→ **Activity**: Return every line below exactly, leaving nothing out.
<<<<
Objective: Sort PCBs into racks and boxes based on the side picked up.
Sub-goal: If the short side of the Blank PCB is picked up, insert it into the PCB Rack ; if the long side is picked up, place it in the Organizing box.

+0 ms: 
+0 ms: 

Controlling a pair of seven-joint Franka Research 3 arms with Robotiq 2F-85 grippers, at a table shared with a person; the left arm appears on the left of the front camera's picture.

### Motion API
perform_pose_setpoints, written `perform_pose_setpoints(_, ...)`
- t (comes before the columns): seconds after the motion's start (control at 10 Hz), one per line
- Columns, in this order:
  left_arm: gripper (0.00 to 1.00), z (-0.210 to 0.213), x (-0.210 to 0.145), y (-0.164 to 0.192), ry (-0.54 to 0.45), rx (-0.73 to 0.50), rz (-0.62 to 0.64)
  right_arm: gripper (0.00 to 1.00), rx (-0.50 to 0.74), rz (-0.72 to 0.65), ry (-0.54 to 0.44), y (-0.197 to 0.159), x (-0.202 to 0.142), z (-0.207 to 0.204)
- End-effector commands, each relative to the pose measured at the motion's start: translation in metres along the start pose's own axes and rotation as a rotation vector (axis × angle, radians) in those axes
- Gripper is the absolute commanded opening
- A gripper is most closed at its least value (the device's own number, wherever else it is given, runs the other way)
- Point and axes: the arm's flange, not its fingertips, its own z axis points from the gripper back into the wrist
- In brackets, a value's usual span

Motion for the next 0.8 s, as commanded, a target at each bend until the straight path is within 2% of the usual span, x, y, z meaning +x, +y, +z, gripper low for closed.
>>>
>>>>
→ **Written solution**:
Objective: Sort PCBs into racks and boxes based on the side picked up.
Sub-goal: If the short side of the Blank PCB is picked up, insert it into the PCB Rack ; if the long side is picked up, place it in the Organizing box.

+0 ms: 
+0 ms: 

Controlling a pair of seven-joint Franka Research 3 arms with Robotiq 2F-85 grippers, at a table shared with a person; the left arm appears on the left of the front camera's picture.

### Motion API
perform_pose_setpoints, written `perform_pose_setpoints(_, ...)`
- t (comes before the columns): seconds after the motion's start (control at 10 Hz), one per line
- Columns, in this order:
  left_arm: gripper (0.00 to 1.00), z (-0.210 to 0.213), x (-0.210 to 0.145), y (-0.164 to 0.192), ry (-0.54 to 0.45), rx (-0.73 to 0.50), rz (-0.62 to 0.64)
  right_arm: gripper (0.00 to 1.00), rx (-0.50 to 0.74), rz (-0.72 to 0.65), ry (-0.54 to 0.44), y (-0.197 to 0.159), x (-0.202 to 0.142), z (-0.207 to 0.204)
- End-effector commands, each relative to the pose measured at the motion's start: translation in metres along the start pose's own axes and rotation as a rotation vector (axis × angle, radians) in those axes
- Gripper is the absolute commanded opening
- A gripper is most closed at its least value (the device's own number, wherever else it is given, runs the other way)
- Point and axes: the arm's flange, not its fingertips, its own z axis points from the gripper back into the wrist
- In brackets, a value's usual span

Motion for the next 0.8 s, as commanded, a target at each bend until the straight path is within 2% of the usual span, x, y, z meaning +x, +y, +z, gripper low for closed.
>>>

The answer has been written out completely.